Average Save DC. The average range of saving throw DCs for items of this rarity. You can bump this number up by 1-2 if the item is consumable; don’t want players to feel like they wasted it!

Charges (daily). If the item has charges, these are the average number of them that items of this rarity have. You can also use this as a gauge for how often you can use the item, bearing in mind that spells usually cost a number of charges equal to the spell’s level.

Item Uses

Here are tips on how to balance item recharges.

Recharge on Rest: Most items don’t recharge based on a character’s rest as items don’t take much out of the character, they just drain their own magic and need time to replenish it. The character’s exhaustion has no bearing on an item… unless it does. If the item exhausts the user, then you could make an argument for it to recharge on the user’s rest.

1-Hour Recharge: An item that recharg­es after an hour is fairly powerful; it ensures the player can use it whenever they truly need it. I would reserve this for lower-level spell equivalents or smite-like abilities that deal enhanced damage on one attack. Design these items like you might design a Channel Divinity ability.

Daily Recharge: An item that recharges after 8-24 hours is fairly restrictive. It should be designed to be a last-ditch item that players can pull out of their back pocket to deal with a big threat. Keep in mind that players will likely save such an item for a boss or important foe, so try to refrain from designing save-or-suck abilities unless it’s something a big bad would be immune to (like charm). If you don’t and then you give it to a player, they will just keep using the same item to get out of boss fights for free. Area effect abilities are useful as fewer classes have access to those so they will prove useful in a pinch. You can also design daily items to have powerful but unique effects; things you wouldn’t want players doing all the time but can prove useful. A Passwall spell or Control Water might be good candidates as they have niche applications but in those circumstances can prove overpowered.

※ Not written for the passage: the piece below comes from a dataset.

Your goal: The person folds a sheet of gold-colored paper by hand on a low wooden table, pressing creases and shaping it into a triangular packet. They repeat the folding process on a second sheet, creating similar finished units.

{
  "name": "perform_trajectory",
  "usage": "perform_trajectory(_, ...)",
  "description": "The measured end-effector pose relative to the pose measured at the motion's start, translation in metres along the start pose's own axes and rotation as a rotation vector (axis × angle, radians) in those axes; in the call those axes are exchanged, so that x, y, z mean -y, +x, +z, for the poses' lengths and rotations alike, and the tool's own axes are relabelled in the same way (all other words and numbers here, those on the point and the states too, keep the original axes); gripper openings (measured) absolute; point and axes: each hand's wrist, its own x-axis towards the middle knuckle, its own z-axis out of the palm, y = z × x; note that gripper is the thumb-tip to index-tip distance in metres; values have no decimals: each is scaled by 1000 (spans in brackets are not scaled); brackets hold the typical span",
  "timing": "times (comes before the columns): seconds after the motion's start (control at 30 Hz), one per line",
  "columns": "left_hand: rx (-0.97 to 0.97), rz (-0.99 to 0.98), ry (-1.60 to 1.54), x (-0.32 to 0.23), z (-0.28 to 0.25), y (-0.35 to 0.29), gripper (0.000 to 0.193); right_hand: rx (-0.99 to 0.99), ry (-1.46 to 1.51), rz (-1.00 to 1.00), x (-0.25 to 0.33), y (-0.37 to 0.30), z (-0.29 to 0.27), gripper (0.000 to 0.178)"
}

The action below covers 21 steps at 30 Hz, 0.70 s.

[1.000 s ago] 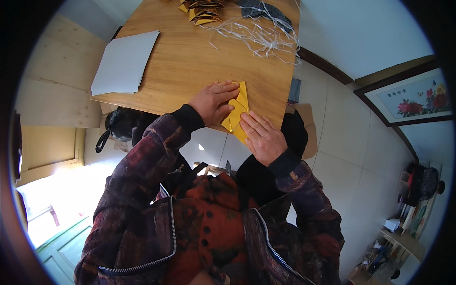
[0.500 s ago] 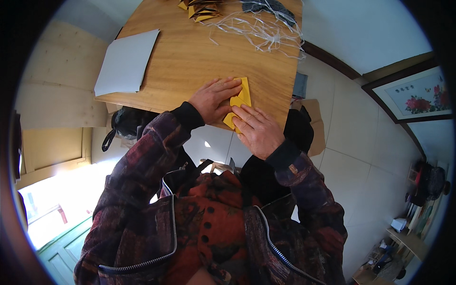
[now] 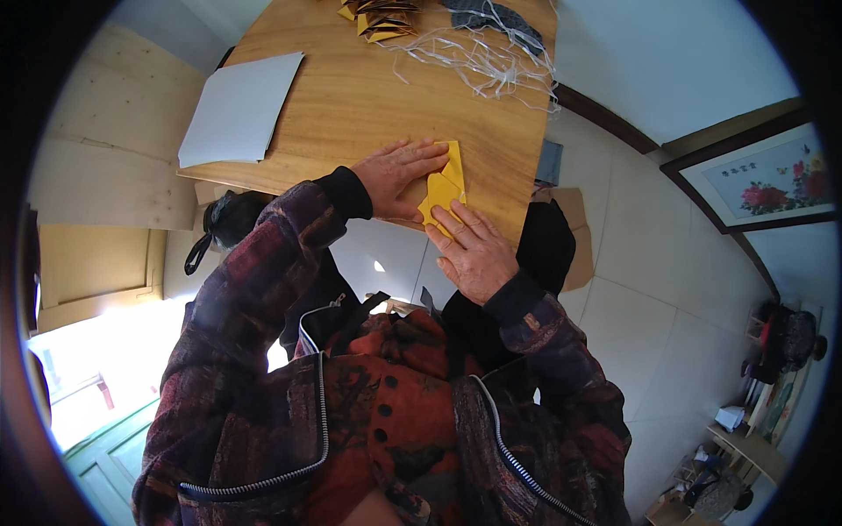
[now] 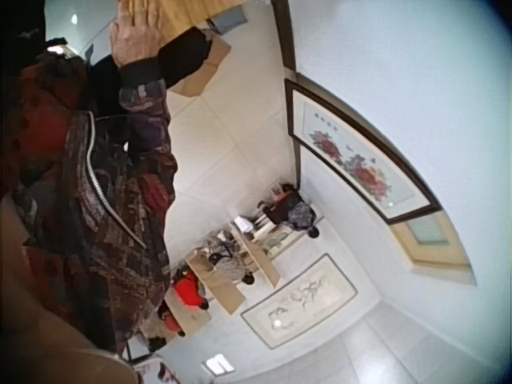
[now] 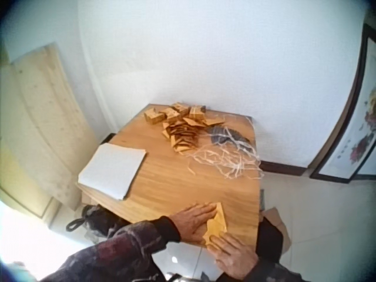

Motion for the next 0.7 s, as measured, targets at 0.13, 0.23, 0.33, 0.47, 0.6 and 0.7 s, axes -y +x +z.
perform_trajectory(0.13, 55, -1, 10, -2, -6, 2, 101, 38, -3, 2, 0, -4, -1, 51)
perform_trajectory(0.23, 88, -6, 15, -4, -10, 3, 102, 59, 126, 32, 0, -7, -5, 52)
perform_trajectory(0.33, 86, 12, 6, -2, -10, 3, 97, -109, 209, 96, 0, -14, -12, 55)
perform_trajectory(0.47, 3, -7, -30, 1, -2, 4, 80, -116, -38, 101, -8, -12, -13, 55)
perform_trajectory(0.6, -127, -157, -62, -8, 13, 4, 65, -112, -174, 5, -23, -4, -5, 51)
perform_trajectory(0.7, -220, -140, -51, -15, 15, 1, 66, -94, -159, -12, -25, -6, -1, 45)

Charges: An item’s ability should cost 1 charge per spell level of the ability. If its ability isn’t a spell, try to find a spell that’s similar to compare it to. Charges should recharge once a day, but sometimes don’t replenish all of them (usually it’s a dice calculation that can recharge fully if the maximum amount is rolled). Sometimes items require a special circumstance to replenish charges, like needing to be drenched in blood. You can be creative with this but ensure that a player could accommodate for this on an average adventure.

Other Tips

Add Interest. Add something to make the item unique. The rarer an item is, the more unusual features or abilities it has. Think about what the item might passively do, like shedding light, freezing water it touches, emitting a smell, or humming a tune. Perhaps the item has unique properties that are highly specialized, like allowing the wielder to speak Pterafolk, or allowing them to sense snakes, or turning objects blue.

Intuitive Design. Decorate the item so an adventurer could probably guess it’s use by looking at it, but don’t spell it out for them. If it has skulls it probably is evil, frightens, or deals necrotic damage. If it has fiery brass motifs, it probably does something with fire. You get the idea.

Command Words. If it has a command word, try to provide a way to discover it, whether it’s written on the item in an unusual language, or depicts someone/something that is the keyword, or is placed near the item (hopefully in the same room, but at least in the same dungeon). Players can always use an Identify spell to learn the command word if they can’t figure it out, so I don’t think it’s mean-spirited to not spoon-feed information to the players.